**EXERCISE DESCRIPTION**
The entries that follow include a run beginning at the line with "Picture size 524" and ending at the line with "Picture size 672"; restate that run word for word and leave the rest out.

**DATASET RECORDS**
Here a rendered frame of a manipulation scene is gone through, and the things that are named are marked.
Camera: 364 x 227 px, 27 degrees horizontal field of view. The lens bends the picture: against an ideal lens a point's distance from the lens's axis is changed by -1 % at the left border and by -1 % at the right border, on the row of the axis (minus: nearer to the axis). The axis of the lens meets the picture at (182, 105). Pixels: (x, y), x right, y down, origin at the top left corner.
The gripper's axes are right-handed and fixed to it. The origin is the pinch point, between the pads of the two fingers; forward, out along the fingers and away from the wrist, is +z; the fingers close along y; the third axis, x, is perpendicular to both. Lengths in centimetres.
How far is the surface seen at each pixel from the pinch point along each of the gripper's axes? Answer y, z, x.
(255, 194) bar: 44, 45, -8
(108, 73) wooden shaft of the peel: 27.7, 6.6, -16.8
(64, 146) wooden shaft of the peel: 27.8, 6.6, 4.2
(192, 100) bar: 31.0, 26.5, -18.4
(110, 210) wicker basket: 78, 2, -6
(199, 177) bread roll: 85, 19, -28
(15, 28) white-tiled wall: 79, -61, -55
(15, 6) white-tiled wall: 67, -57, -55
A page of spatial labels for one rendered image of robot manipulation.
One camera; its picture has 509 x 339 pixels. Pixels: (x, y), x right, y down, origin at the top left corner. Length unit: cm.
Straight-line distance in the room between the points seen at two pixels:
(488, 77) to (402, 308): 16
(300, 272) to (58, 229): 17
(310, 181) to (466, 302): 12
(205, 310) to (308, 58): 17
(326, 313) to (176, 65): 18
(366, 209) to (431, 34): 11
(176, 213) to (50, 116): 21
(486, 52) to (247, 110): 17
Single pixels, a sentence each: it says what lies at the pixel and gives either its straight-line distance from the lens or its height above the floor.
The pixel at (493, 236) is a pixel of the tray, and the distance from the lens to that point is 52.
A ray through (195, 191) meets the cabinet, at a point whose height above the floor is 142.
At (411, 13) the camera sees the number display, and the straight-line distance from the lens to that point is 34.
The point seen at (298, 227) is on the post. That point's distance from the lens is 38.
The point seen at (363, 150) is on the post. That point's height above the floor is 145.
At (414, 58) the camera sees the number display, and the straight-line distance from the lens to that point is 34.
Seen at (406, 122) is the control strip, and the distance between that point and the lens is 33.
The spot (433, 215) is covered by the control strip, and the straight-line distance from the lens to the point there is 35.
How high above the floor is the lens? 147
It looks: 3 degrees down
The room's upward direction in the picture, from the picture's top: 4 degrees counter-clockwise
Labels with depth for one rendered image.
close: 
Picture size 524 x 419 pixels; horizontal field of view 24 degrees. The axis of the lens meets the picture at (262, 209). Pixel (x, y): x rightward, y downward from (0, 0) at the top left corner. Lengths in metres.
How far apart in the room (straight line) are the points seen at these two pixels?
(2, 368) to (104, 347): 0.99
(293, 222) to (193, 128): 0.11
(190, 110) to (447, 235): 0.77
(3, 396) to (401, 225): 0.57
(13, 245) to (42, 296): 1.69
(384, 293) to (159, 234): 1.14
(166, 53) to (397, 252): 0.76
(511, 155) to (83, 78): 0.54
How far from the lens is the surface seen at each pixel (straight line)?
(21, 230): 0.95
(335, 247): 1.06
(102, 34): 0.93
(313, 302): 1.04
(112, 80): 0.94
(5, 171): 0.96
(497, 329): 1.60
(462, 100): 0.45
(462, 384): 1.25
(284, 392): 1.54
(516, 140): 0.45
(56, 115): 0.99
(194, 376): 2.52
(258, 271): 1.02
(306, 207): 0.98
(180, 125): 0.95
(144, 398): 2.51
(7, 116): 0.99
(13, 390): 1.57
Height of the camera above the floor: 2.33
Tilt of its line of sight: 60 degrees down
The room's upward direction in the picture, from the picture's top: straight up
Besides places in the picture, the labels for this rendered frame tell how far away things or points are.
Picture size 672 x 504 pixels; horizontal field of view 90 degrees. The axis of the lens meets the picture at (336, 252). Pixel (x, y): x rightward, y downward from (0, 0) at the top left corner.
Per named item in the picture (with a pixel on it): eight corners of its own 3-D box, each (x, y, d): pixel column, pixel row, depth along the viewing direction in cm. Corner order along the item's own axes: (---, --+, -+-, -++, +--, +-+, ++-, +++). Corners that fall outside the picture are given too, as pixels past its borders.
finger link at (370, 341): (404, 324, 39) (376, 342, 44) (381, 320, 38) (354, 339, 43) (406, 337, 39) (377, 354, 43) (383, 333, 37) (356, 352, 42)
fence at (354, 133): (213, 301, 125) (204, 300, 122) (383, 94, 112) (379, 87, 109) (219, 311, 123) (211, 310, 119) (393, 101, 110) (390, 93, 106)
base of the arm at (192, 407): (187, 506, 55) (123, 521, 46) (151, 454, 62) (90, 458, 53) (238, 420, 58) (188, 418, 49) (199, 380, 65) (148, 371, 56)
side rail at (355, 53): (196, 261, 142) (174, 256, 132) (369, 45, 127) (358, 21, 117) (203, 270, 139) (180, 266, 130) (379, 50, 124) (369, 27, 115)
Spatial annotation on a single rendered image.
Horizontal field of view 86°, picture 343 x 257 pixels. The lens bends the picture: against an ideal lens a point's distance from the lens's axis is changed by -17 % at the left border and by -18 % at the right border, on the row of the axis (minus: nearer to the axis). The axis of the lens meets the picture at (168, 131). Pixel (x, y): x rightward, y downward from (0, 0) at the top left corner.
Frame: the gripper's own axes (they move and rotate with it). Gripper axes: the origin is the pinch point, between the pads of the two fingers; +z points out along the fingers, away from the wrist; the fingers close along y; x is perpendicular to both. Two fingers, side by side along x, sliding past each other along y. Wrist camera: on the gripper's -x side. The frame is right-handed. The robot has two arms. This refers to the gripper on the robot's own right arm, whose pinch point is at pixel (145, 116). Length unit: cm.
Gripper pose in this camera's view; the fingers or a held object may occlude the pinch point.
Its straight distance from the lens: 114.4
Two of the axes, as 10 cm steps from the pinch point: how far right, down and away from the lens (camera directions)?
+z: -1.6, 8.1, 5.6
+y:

**ANSWER TO THE EXERCISE**
Picture size 524 x 419 pixels; horizontal field of view 24 degrees. The axis of the lens meets the picture at (262, 209). Pixel (x, y): x rightward, y downward from (0, 0) at the top left corner. Lengths in metres.
How far apart in the room (straight line) are the points seen at these two pixels?
(2, 368) to (104, 347): 0.99
(293, 222) to (193, 128): 0.11
(190, 110) to (447, 235): 0.77
(3, 396) to (401, 225): 0.57
(13, 245) to (42, 296): 1.69
(384, 293) to (159, 234): 1.14
(166, 53) to (397, 252): 0.76
(511, 155) to (83, 78): 0.54
How far from the lens is the surface seen at each pixel (straight line)?
(21, 230): 0.95
(335, 247): 1.06
(102, 34): 0.93
(313, 302): 1.04
(112, 80): 0.94
(5, 171): 0.96
(497, 329): 1.60
(462, 100): 0.45
(462, 384): 1.25
(284, 392): 1.54
(516, 140): 0.45
(56, 115): 0.99
(194, 376): 2.52
(258, 271): 1.02
(306, 207): 0.98
(180, 125): 0.95
(144, 398): 2.51
(7, 116): 0.99
(13, 390): 1.57
Height of the camera above the floor: 2.33
Tilt of its line of sight: 60 degrees down
The room's upward direction in the picture, from the picture's top: straight up
Besides places in the picture, the labels for this rendered frame tell how far away things or points are.
Picture size 672 x 504 pixels; horizontal field of view 90 degrees. The axis of the lens meets the picture at (336, 252). Pixel (x, y): x rightward, y downward from (0, 0) at the top left corner.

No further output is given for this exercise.